Still missing two small volumes of herself, she turned toward the garbage bags. “These are my parents,” she said, pointing at the three bags in turn, “and this is Barker, a homeless man I met at the shelter.”

“They are—”

I couldn’t finish the sentence. I didn’t know how to finish it.

She crouched and unfastened the bags.

Inside each: a stew of raw flesh cubes and multicoloured ooze, steaming—bubbling, frothing, popping; pulsing with what I imagined must be life.

“Watch.”

She took a few cubes from each bag, wiped them, then held them together in the palms of her hands along with the two fused cubes of herself. Like melted metal, they all melded together into one new thing: a fleshy disc with wisps of hair, half an eye and a bone jutting from one end. The half-eye twitched and the entirety secreted a kind of slime across Clarice’s bare hands. It was both horrible and awesome, as if humanity had been deconstructed—

“We can all become blocks,” Clarice said. “To make and remake as we see fit.”

But there was something about that disc.

About the twitching.

The slime.

Maybe this was possible. But it was not fucking right.

I backed away: from Clarice, from her oozing garbage bags and inhuman smile. “It’s merely science,” she said matter-of-factly. “A new science, of being and bodies and existence, and Charlie is the discoverer. He is the new Darwin!”

I started to run.

Her words chased after me: “Are you proud of him? Are you proud of your son?”
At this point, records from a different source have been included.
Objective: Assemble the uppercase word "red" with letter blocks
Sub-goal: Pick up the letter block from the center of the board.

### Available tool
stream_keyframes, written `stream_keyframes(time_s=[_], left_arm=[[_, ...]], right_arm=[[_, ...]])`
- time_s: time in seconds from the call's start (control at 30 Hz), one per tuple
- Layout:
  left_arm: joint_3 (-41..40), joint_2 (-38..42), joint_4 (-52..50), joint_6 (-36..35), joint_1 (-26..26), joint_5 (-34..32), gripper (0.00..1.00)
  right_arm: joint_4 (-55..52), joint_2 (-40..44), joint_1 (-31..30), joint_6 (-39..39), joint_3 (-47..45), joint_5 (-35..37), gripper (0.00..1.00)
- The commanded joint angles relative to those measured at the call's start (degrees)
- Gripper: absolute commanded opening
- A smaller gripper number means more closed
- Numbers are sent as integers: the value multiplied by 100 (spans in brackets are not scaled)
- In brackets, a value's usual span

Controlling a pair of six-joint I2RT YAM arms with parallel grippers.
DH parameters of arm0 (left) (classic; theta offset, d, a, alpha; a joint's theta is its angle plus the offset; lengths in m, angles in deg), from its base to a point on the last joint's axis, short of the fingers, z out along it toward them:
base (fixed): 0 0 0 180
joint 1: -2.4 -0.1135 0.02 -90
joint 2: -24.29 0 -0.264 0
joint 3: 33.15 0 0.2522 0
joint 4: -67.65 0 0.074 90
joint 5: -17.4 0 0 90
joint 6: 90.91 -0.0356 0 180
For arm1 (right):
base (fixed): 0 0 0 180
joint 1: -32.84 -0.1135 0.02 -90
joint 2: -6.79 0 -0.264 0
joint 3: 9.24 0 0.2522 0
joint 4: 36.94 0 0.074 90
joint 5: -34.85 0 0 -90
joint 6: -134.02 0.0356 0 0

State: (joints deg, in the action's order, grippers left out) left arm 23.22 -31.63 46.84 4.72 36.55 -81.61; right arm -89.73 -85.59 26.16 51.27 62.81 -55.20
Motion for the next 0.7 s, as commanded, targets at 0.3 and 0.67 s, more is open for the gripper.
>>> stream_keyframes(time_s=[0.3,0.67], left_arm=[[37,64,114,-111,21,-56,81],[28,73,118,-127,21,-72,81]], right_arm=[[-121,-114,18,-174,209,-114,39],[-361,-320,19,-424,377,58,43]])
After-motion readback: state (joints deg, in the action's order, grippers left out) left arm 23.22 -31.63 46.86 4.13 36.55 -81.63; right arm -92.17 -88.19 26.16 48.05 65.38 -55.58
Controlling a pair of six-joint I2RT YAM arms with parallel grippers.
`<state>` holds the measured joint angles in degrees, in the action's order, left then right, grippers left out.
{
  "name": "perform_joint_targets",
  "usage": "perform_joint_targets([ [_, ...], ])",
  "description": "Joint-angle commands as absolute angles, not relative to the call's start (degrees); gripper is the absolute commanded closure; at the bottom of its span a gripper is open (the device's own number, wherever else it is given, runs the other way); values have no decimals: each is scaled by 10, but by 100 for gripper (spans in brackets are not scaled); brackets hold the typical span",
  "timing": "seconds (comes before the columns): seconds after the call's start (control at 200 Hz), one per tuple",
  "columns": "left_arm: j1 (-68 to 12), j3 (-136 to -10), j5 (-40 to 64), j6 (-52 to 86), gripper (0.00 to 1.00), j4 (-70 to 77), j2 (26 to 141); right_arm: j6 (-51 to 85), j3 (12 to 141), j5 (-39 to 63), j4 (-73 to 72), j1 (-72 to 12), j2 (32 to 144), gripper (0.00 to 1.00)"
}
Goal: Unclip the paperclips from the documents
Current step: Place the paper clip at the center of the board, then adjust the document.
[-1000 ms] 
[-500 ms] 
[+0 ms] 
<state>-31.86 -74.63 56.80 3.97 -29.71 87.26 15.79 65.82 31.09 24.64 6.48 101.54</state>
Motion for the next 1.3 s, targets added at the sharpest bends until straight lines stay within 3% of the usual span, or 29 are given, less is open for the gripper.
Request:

The layout of the factory confused me.

Where had I left the car?

“You thought he wouldn’t amount to anything in the real world, so he redefined it: he changed what it means to be alive. Soon he will be worshipped—”

Something hard collided with the side of my head, reducing me with dwindling consciousness to the floor—smack!—and I felt hands grabbing me and dragging me, three shapes of reeking flesh, and Clarice’s laugh, echoing throughout the unreality of the factory as the whirring and buzzing faded in and out and in…

I awoke alone.

Nude. Cold rain on my face.

I was still in the factory, but Clarice was gone. I felt a kind of transcendent solitude. Groggily, I got up—only to promptly collapse on rubbery legs. I crawled toward some derelict machinery and used my arms to stand. My arms were rubbery too, but eventually I managed it. There were tools on the machinery: a saw, pincers, knives. Lightning lit up the distant sky, and in its flash I saw delicate blue veins all across my forearms. Memory returned to me. Memory and fear: the dread sense of realization.
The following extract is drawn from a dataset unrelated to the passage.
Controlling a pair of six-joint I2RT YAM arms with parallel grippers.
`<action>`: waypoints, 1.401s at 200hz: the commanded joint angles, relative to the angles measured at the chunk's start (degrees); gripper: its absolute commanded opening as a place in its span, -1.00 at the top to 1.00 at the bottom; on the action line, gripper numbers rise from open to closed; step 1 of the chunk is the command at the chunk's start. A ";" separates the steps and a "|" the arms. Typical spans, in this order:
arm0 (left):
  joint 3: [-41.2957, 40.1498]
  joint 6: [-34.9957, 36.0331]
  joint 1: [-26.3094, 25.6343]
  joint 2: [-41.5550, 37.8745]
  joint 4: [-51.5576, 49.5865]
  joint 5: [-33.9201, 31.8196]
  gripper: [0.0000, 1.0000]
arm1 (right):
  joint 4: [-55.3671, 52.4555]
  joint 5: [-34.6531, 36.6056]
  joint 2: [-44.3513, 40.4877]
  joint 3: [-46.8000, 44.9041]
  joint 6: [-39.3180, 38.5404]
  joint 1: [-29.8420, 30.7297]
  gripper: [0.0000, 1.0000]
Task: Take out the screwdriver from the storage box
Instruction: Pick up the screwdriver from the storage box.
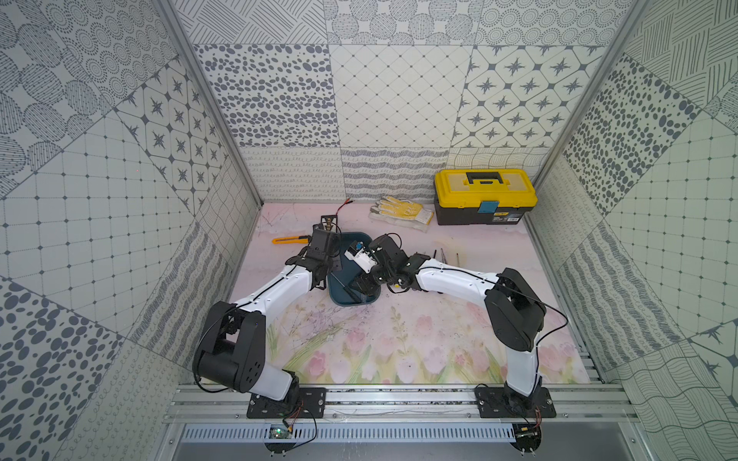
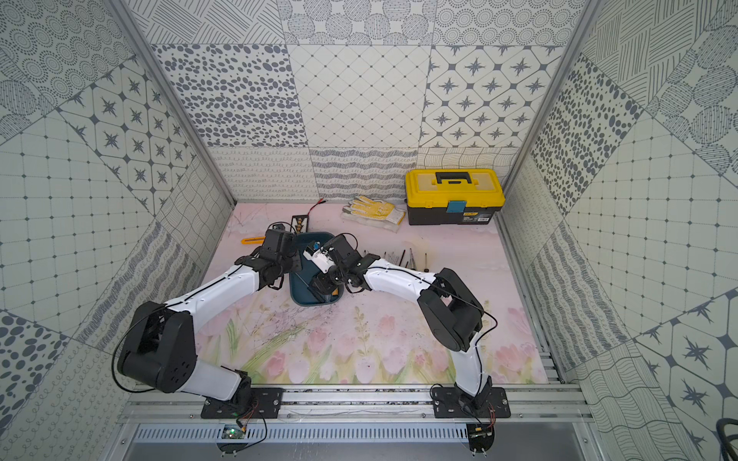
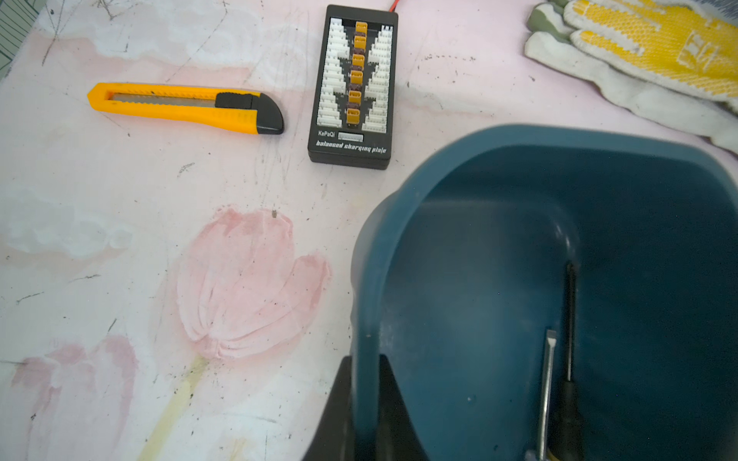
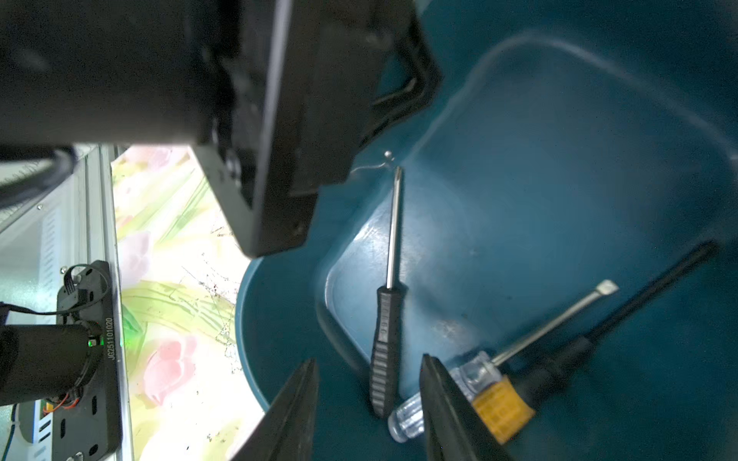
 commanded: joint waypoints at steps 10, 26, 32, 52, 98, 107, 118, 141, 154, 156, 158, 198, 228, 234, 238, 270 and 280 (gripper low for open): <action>0.72 -0.65 0.39 0.52 3.51 1.40 1.00 | -0.20 1.94 3.01 2.21 -0.81 1.73 0.06; 0.90 -0.82 0.39 0.73 3.36 1.50 1.00 | 0.03 3.90 4.28 2.47 -0.06 2.53 0.06; 0.92 -0.84 0.44 0.74 3.35 1.55 1.00 | 0.38 4.55 4.63 2.41 0.43 2.78 0.06; 0.82 -1.09 0.41 0.62 3.12 1.15 1.00 | 1.94 6.23 5.51 1.79 2.61 3.33 0.07; 0.74 -1.44 0.39 0.47 2.63 -0.10 1.00 | 8.15 8.61 4.86 -2.09 10.61 3.73 0.08; 0.69 -1.49 0.41 0.56 2.52 -0.42 1.00 | 10.71 8.85 3.76 -4.11 11.71 3.73 0.09; 0.74 -1.61 0.43 0.67 2.52 -0.80 1.00 | 13.47 9.62 2.23 -6.16 12.97 3.73 0.09; 0.79 -2.10 0.37 1.05 2.29 -1.66 1.00 | 16.37 11.24 -0.11 -8.73 15.15 3.73 0.09; 0.84 -2.47 0.42 1.07 2.11 -2.09 1.00 | 15.97 11.54 -0.36 -8.63 16.41 3.73 0.10; 0.81 -2.49 0.37 1.04 2.12 -2.13 1.00 | 15.82 11.46 -0.36 -8.56 16.53 3.73 0.10; 0.83 -2.56 0.37 1.01 2.07 -2.14 1.00 | 15.68 11.31 -0.29 -8.52 16.65 3.77 0.10; 0.80 -3.06 0.41 0.59 1.85 -2.32 1.00 | 13.50 9.20 2.39 -5.94 18.45 3.82 0.10; 1.03 -4.78 0.30 -0.10 0.84 -2.80 1.00 | 9.86 8.43 4.57 -2.42 19.51 4.08 0.10; 1.32 -5.18 0.31 -0.22 0.20 -2.85 1.00 | 9.84 8.33 4.78 -2.20 19.97 4.08 0.10; 1.69 -5.42 0.28 -0.24 -0.45 -2.85 1.00 | 9.93 8.15 4.89 -2.11 20.23 4.08 0.10; 7.06 -6.02 0.07 0.63 -7.95 -3.32 1.00 | 9.24 7.02 6.31 -0.57 21.97 4.08 0.10; 7.34 -5.92 0.05 0.36 -8.39 -3.50 1.00 | 8.33 7.15 6.96 0.19 22.58 4.08 0.10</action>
Now I’m back at the motel, typing on my laptop. Disbelieving my own words.

Yet there it is: on a melamine plate beside me:
my own flesh cube.

And every time I think I’ve gone crazy, I run my fingertip over the corporeal void from where I removed it.

My body is still soft and flabby—unsettled—but I imagine I will solidify.

As a human, I am filled with a hideous trepidation for our future as a species. I don’t know what this means for us as people.

But, as a father—

I cannot help but feel a kind of pride.